### Record set ###
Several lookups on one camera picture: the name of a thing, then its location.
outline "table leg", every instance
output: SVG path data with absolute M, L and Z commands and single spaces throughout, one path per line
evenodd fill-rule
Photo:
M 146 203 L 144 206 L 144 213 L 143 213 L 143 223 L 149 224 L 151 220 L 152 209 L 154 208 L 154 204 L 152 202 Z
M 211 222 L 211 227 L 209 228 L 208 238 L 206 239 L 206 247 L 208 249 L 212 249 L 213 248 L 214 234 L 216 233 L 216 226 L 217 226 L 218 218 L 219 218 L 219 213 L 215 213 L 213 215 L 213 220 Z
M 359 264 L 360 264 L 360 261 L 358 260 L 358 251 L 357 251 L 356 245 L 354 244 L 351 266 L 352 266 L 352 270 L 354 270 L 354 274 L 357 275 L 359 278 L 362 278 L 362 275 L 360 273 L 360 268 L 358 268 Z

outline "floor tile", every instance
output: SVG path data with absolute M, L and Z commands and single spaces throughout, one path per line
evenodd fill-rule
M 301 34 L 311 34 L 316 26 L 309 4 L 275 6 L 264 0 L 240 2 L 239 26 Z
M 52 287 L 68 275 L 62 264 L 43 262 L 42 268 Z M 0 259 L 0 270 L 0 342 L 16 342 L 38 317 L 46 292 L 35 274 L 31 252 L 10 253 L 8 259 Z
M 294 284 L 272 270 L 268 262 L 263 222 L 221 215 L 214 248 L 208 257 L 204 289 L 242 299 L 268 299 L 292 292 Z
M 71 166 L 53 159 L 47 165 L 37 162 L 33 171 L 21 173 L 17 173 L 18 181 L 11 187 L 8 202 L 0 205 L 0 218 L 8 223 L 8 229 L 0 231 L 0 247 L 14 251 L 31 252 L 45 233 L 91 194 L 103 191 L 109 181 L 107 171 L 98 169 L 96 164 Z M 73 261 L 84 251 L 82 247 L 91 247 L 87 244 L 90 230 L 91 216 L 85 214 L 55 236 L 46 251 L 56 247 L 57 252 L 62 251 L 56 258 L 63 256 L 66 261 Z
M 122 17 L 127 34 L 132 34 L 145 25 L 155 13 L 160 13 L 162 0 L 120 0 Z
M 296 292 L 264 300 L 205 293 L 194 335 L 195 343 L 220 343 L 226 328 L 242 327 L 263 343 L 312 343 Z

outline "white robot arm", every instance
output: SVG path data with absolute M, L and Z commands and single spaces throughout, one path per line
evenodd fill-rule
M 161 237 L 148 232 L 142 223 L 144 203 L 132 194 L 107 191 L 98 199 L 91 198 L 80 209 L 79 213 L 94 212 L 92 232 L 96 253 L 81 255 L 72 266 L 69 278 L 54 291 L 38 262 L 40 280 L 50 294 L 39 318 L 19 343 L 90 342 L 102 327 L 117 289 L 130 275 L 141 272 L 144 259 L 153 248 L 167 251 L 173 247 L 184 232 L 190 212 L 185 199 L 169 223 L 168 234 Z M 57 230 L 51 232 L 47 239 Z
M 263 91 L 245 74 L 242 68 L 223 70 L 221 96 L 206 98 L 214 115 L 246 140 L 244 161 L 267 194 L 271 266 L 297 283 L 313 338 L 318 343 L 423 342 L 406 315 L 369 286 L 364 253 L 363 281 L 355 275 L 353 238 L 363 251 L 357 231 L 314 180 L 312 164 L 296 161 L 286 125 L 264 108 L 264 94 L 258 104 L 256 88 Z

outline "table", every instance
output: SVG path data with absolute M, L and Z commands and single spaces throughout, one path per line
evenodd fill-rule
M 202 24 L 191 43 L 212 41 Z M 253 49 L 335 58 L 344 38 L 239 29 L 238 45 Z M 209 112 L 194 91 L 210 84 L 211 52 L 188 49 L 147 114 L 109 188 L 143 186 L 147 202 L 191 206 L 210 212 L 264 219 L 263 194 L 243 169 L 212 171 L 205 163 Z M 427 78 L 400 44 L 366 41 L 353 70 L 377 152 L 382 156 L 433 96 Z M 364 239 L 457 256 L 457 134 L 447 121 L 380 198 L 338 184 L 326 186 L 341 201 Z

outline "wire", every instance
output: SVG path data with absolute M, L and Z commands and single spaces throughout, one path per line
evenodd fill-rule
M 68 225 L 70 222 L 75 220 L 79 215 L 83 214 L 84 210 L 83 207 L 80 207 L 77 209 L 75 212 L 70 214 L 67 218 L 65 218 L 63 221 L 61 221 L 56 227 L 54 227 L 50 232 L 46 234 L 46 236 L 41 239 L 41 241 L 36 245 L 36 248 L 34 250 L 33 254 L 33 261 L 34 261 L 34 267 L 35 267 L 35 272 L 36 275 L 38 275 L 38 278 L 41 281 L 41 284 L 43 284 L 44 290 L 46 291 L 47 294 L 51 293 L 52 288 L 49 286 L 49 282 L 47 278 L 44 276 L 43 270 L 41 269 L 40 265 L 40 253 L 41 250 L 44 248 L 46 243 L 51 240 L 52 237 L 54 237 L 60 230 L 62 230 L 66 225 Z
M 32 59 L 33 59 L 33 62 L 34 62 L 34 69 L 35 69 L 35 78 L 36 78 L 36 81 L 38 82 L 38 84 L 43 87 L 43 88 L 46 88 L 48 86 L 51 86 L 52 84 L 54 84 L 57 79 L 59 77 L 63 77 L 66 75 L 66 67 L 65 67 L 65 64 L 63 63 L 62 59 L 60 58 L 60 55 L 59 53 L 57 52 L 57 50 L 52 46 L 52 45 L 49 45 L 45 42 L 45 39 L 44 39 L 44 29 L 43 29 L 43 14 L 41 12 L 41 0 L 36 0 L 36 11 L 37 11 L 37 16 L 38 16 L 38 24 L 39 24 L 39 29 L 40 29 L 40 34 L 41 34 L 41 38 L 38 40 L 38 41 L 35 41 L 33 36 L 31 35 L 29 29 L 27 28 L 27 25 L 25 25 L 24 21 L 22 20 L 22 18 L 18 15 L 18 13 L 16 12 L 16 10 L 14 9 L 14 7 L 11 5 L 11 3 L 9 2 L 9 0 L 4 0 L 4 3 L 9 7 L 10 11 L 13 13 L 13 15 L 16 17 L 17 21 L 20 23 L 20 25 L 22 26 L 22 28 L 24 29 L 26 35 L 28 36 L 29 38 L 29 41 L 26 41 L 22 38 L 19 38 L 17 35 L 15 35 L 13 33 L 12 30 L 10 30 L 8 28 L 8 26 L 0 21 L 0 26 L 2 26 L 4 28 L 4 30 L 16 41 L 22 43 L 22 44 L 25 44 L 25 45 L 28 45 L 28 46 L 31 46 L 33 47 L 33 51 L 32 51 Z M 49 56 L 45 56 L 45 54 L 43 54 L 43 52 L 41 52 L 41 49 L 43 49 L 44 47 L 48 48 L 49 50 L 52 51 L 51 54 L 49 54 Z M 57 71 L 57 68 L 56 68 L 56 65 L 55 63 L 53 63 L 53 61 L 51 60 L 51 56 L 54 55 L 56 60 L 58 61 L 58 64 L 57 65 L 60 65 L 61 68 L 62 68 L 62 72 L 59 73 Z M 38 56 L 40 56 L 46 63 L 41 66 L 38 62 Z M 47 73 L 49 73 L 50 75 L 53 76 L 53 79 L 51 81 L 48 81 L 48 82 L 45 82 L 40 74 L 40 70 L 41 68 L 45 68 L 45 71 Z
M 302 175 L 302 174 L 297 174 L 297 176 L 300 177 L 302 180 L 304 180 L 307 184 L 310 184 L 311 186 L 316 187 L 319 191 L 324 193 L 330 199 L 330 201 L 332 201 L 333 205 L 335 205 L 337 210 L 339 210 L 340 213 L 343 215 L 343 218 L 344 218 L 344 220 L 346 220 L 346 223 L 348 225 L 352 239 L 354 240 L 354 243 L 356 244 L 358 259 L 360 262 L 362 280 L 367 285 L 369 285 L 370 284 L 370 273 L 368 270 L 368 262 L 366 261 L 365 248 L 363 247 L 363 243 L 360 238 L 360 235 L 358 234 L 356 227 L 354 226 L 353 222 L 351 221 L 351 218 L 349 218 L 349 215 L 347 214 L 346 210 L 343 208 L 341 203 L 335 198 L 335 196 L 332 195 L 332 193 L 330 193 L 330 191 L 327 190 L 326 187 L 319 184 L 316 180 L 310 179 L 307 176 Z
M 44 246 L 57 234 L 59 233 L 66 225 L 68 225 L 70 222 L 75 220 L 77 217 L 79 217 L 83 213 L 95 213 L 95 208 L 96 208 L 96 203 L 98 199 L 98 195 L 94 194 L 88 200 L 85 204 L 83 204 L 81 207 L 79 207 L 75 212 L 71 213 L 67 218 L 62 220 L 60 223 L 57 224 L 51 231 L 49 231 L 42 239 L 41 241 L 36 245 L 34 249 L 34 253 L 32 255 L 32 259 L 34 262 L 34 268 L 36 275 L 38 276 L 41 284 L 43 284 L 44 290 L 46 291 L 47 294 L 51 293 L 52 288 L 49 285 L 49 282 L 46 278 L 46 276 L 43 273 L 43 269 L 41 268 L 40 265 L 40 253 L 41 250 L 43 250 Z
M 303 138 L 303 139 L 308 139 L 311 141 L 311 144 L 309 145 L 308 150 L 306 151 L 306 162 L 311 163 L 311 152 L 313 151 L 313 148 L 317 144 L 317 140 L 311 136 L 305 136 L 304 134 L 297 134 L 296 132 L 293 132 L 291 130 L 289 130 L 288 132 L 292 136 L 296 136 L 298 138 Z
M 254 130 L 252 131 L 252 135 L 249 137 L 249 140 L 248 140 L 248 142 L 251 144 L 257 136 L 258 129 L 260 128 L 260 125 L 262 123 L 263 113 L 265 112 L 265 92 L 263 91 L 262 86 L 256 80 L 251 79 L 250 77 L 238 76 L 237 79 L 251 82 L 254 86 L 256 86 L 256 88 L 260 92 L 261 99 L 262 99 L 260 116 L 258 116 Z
###
▸ About this exercise
State how many lines of the data above contain the word "instance", and include nothing other than that number.

▸ Response below
5